Set the records down again in full, with every word kept.

[Stored entries]

※ ※ ※

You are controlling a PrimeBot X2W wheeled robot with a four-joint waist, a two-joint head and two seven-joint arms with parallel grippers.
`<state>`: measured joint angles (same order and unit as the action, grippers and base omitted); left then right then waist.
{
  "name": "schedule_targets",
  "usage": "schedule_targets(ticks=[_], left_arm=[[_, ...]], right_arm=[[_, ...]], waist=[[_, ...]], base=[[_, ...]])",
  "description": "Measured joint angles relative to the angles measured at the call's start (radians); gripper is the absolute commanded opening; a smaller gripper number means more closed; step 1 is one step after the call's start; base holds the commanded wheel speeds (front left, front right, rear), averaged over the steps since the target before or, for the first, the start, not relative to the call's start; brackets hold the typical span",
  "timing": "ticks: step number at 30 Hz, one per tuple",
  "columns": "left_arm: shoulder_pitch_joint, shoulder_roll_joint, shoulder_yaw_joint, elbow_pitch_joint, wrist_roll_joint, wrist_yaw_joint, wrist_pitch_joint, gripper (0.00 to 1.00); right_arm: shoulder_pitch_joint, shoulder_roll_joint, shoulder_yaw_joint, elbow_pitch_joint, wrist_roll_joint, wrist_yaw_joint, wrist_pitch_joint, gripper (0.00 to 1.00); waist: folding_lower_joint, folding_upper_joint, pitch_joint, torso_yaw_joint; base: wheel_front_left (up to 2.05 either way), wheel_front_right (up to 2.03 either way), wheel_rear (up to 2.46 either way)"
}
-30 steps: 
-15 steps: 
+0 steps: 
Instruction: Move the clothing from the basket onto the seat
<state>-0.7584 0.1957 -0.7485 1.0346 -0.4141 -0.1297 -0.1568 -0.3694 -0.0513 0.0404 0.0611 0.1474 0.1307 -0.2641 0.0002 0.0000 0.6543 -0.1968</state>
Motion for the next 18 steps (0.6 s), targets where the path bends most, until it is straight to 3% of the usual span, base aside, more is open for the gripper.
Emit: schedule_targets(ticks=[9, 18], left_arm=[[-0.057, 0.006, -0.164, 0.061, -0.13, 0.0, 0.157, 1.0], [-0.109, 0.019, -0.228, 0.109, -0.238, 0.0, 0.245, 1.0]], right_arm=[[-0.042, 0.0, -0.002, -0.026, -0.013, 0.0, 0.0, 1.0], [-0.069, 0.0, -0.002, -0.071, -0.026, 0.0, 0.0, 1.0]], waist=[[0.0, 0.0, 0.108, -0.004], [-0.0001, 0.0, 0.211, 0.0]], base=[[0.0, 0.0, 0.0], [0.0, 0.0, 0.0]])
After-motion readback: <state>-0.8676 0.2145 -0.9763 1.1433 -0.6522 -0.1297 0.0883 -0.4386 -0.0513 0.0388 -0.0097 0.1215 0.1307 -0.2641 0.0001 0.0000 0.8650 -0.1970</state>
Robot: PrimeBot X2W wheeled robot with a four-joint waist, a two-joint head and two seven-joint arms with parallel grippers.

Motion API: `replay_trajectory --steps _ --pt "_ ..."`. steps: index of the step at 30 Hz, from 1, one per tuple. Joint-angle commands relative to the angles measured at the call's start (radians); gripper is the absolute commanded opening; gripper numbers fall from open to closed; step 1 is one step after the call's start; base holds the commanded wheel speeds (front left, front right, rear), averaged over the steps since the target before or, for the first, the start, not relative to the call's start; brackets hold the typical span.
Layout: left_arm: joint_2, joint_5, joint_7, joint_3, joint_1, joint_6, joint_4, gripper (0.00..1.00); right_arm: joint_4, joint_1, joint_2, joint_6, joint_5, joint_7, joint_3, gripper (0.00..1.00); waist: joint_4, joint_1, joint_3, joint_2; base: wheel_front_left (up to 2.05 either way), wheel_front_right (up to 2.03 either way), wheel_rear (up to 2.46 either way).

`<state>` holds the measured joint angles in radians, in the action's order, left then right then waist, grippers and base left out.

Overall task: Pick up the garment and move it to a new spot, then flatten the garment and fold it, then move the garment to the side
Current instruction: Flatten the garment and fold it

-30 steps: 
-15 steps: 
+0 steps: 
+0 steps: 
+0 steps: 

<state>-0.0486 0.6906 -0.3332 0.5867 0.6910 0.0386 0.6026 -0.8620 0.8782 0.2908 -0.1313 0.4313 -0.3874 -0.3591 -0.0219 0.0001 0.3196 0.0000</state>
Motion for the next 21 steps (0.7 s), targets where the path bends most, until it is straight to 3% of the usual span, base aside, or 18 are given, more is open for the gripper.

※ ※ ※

§ **Answer for this exercise**
You are controlling a PrimeBot X2W wheeled robot with a four-joint waist, a two-joint head and two seven-joint arms with parallel grippers.
`<state>`: measured joint angles (same order and unit as the action, grippers and base omitted); left then right then waist.
{
  "name": "schedule_targets",
  "usage": "schedule_targets(ticks=[_], left_arm=[[_, ...]], right_arm=[[_, ...]], waist=[[_, ...]], base=[[_, ...]])",
  "description": "Measured joint angles relative to the angles measured at the call's start (radians); gripper is the absolute commanded opening; a smaller gripper number means more closed; step 1 is one step after the call's start; base holds the commanded wheel speeds (front left, front right, rear), averaged over the steps since the target before or, for the first, the start, not relative to the call's start; brackets hold the typical span",
  "timing": "ticks: step number at 30 Hz, one per tuple",
  "columns": "left_arm: shoulder_pitch_joint, shoulder_roll_joint, shoulder_yaw_joint, elbow_pitch_joint, wrist_roll_joint, wrist_yaw_joint, wrist_pitch_joint, gripper (0.00 to 1.00); right_arm: shoulder_pitch_joint, shoulder_roll_joint, shoulder_yaw_joint, elbow_pitch_joint, wrist_roll_joint, wrist_yaw_joint, wrist_pitch_joint, gripper (0.00 to 1.00); waist: folding_lower_joint, folding_upper_joint, pitch_joint, torso_yaw_joint; base: wheel_front_left (up to 2.05 either way), wheel_front_right (up to 2.03 either way), wheel_rear (up to 2.46 either way)"
}
-30 steps: 
-15 steps: 
+0 steps: 
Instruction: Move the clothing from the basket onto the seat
<state>-0.7584 0.1957 -0.7485 1.0346 -0.4141 -0.1297 -0.1568 -0.3694 -0.0513 0.0404 0.0611 0.1474 0.1307 -0.2641 0.0002 0.0000 0.6543 -0.1968</state>
Motion for the next 18 steps (0.6 s), targets where the path bends most, until it is straight to 3% of the usual span, base aside, more is open for the gripper.
Emit: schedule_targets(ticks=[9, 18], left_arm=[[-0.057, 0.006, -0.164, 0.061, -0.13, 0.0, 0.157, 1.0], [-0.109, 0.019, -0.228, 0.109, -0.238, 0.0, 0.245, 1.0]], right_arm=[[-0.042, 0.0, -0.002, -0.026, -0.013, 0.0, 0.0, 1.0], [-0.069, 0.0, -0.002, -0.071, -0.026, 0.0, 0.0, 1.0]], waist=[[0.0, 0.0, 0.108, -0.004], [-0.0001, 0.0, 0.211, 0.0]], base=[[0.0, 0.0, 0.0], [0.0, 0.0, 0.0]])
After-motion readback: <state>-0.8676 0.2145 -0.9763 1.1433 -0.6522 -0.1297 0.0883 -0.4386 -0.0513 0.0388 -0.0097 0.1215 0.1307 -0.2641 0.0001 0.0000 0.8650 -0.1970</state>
Robot: PrimeBot X2W wheeled robot with a four-joint waist, a two-joint head and two seven-joint arms with parallel grippers.

Motion API: `replay_trajectory --steps _ --pt "_ ..."`. steps: index of the step at 30 Hz, from 1, one per tuple. Joint-angle commands relative to the angles measured at the call's start (radians); gripper is the absolute commanded opening; gripper numbers fall from open to closed; step 1 is one step after the call's start; base holds the commanded wheel speeds (front left, front right, rear), averaged over the steps since the target before or, for the first, the start, not relative to the call's start; brackets hold the typical span.
Layout: left_arm: joint_2, joint_5, joint_7, joint_3, joint_1, joint_6, joint_4, gripper (0.00..1.00); right_arm: joint_4, joint_1, joint_2, joint_6, joint_5, joint_7, joint_3, gripper (0.00..1.00); waist: joint_4, joint_1, joint_3, joint_2; base: wheel_front_left (up to 2.05 either way), wheel_front_right (up to 2.03 either way), wheel_rear (up to 2.46 either way).

`<state>` holds the measured joint angles in radians, in the action's order, left then right then waist, grippers and base left out.

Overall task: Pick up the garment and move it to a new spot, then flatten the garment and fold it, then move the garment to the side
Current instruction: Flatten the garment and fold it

-30 steps: 
-15 steps: 
+0 steps: 
+0 steps: 
+0 steps: 

<state>-0.0486 0.6906 -0.3332 0.5867 0.6910 0.0386 0.6026 -0.8620 0.8782 0.2908 -0.1313 0.4313 -0.3874 -0.3591 -0.0219 0.0001 0.3196 0.0000</state>
Motion for the next 21 steps (0.7 s), targets where the path bends most, until it is straight to 3% of the usual span, base aside, or 18 are given, more is open for the gripper.

That finishes the exercise.